Since joining the DOE network, Matthews has seen a John Doe found in Massachusetts matched to a missing French man, a Jane Doe from Texas matched to a missing woman from Kentucky, and many more. He was so moved by Kentucky Doe's story that he worked to help fund the return of the woman's remains to her family, something he explains "we don't normally do."

Matthews cedes that the DOE network isn't the best way to identify Does. "We're nowhere near as effective as television, but we're getting there." And, he adds, the disappearance of former Washington, D.C., intern Chandra Levy has sparked interest in Internet groups such as the DOE network. "[It's] waking people up," he says. "It's something that you just don't hear about."

Perseverance and publicity pay off

Barton hopes his case, too, will one day become one of the DOE Network's success stories. But he knew from the start that identifying his Does would be difficult. "So many people are missing," he says. "It's just mind-boggling. You could work 12 hours a day seven days a week and not even scratch the surface."

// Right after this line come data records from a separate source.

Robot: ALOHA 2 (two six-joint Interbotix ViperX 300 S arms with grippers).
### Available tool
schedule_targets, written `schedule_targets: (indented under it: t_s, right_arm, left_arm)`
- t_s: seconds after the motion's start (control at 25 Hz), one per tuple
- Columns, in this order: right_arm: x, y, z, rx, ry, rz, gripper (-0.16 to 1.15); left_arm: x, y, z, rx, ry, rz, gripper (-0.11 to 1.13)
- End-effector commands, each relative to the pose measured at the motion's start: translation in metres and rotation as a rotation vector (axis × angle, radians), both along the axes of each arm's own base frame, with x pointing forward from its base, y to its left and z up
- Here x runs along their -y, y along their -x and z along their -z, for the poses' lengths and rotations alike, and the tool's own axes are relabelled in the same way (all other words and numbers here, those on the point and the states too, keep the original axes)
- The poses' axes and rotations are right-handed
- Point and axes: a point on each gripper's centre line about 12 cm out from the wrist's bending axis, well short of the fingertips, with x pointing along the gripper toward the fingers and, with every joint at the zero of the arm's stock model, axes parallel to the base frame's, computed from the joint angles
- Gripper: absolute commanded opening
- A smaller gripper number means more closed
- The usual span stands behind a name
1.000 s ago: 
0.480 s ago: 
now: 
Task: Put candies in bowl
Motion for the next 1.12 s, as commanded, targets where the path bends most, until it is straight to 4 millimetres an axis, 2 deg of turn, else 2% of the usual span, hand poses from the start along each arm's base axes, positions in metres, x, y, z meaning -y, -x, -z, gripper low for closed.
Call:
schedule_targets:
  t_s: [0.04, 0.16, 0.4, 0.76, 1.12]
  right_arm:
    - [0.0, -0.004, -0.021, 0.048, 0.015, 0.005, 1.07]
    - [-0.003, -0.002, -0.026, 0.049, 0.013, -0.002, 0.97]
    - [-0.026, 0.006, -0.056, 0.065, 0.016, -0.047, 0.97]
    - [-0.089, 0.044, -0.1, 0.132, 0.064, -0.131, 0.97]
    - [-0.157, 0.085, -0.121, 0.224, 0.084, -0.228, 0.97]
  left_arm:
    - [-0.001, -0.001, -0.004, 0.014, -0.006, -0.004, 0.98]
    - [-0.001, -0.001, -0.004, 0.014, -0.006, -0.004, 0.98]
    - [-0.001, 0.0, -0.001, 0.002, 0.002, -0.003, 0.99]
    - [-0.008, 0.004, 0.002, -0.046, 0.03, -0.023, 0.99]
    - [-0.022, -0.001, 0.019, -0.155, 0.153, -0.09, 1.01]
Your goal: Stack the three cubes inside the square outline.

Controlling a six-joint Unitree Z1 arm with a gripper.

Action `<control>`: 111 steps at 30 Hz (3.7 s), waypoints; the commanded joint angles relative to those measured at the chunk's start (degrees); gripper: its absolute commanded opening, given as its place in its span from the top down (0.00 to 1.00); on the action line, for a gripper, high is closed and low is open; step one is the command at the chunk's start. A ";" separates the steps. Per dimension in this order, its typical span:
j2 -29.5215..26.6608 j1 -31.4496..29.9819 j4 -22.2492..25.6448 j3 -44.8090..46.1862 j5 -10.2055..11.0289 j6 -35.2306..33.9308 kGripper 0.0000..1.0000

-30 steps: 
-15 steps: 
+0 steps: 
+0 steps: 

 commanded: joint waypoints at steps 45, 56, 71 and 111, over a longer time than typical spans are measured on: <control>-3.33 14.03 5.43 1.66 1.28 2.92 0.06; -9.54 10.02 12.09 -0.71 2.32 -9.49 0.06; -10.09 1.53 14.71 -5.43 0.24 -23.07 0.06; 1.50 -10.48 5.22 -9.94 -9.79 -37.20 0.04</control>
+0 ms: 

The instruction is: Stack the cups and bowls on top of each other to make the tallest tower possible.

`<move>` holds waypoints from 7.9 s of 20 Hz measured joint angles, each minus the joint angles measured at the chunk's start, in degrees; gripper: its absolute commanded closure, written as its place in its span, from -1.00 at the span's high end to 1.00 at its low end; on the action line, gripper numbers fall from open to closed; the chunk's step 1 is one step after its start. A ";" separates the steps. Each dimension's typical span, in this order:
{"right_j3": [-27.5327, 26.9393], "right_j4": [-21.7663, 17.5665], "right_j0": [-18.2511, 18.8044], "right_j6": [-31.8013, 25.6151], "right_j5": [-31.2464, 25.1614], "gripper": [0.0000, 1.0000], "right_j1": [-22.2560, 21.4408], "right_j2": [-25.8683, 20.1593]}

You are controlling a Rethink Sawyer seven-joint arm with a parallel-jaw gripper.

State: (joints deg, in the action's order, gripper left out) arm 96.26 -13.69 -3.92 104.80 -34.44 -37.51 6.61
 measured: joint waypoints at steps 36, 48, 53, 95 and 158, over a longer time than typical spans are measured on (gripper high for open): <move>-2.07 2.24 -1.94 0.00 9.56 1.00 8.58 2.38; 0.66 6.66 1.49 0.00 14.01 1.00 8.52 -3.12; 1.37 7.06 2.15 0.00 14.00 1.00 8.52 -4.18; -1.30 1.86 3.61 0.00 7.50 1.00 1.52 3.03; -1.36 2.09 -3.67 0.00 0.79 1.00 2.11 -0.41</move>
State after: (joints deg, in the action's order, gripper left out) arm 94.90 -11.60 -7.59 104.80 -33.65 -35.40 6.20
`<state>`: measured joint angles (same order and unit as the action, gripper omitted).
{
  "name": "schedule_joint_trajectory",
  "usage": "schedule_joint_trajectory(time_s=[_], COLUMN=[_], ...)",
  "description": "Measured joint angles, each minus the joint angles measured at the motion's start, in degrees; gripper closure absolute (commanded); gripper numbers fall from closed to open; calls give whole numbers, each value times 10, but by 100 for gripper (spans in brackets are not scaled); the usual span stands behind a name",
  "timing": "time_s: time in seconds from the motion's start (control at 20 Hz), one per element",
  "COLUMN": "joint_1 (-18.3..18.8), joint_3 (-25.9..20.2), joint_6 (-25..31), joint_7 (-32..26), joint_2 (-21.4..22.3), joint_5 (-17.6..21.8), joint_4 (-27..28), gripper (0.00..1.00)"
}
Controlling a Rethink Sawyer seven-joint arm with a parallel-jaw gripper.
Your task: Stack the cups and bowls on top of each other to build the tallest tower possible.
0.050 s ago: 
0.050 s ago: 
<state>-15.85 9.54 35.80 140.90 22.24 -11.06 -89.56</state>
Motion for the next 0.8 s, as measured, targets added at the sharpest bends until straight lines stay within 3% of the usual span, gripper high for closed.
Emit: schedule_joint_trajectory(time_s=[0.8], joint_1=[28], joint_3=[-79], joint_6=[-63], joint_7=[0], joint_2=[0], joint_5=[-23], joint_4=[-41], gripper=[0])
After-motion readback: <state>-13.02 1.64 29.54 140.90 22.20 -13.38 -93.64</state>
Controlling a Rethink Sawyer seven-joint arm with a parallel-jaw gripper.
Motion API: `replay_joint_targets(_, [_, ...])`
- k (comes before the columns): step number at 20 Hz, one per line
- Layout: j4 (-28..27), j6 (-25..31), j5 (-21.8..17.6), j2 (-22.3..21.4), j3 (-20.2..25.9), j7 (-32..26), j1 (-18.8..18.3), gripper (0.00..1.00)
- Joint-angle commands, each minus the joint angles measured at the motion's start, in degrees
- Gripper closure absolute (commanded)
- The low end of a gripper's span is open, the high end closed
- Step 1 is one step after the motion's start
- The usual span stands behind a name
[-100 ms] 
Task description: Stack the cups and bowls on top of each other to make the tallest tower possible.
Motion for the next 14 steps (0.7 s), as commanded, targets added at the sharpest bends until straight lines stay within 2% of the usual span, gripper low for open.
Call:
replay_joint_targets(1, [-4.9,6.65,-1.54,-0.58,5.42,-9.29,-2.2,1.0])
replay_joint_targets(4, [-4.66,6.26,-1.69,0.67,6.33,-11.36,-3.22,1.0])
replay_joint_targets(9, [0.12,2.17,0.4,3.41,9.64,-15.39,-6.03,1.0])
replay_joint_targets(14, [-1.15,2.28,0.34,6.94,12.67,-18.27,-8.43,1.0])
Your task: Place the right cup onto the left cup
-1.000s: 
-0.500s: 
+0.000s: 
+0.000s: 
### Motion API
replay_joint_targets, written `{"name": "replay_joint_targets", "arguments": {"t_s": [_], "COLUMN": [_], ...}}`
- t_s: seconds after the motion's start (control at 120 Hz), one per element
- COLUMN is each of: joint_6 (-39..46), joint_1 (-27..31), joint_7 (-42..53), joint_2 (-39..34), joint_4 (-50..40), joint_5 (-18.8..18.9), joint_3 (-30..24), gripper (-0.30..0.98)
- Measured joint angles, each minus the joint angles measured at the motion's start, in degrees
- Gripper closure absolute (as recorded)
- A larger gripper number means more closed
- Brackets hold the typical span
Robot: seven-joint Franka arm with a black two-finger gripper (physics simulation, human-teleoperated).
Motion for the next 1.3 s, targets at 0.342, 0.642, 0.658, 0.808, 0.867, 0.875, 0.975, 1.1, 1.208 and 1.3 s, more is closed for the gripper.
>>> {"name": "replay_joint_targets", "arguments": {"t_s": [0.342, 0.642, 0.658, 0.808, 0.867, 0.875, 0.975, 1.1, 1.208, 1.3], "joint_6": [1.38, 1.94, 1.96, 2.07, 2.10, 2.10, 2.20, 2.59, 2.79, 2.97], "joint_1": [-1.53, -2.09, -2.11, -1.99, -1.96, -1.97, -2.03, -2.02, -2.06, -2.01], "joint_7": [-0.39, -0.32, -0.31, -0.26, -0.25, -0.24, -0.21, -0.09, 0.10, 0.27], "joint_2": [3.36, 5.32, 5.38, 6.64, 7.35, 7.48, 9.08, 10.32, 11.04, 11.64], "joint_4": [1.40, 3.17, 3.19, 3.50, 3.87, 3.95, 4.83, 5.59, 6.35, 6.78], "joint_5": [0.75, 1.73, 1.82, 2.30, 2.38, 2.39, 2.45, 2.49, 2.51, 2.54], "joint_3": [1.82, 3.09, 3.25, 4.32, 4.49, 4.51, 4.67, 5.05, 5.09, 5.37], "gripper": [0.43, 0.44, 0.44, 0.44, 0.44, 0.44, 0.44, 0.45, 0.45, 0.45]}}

Back in Campbell County, women in the community raised money to bury the Does, side by side, in the County Cemetery. Each grave is marked with a stone ("as good as any I'd have," notes Barton) that reads, "Jane Doe: She was one of God's children."

But even if his Does have been buried already, and even though he is now the only detective still working on the case, Barton is not giving up. He recently ordered 50 sets of the women's prints to be made and sent to law enforcement agencies across the U.S. He has also worked to publicize his story in hopes that someone will recognize one of the women.

"If we can get enough coverage on the first one, we will identify her. Then we can check and see if we've got another girl missing from the same geographical location, hopefully the second one," Barton says.

He pauses, then adds, "I'll be working on this case until they're found."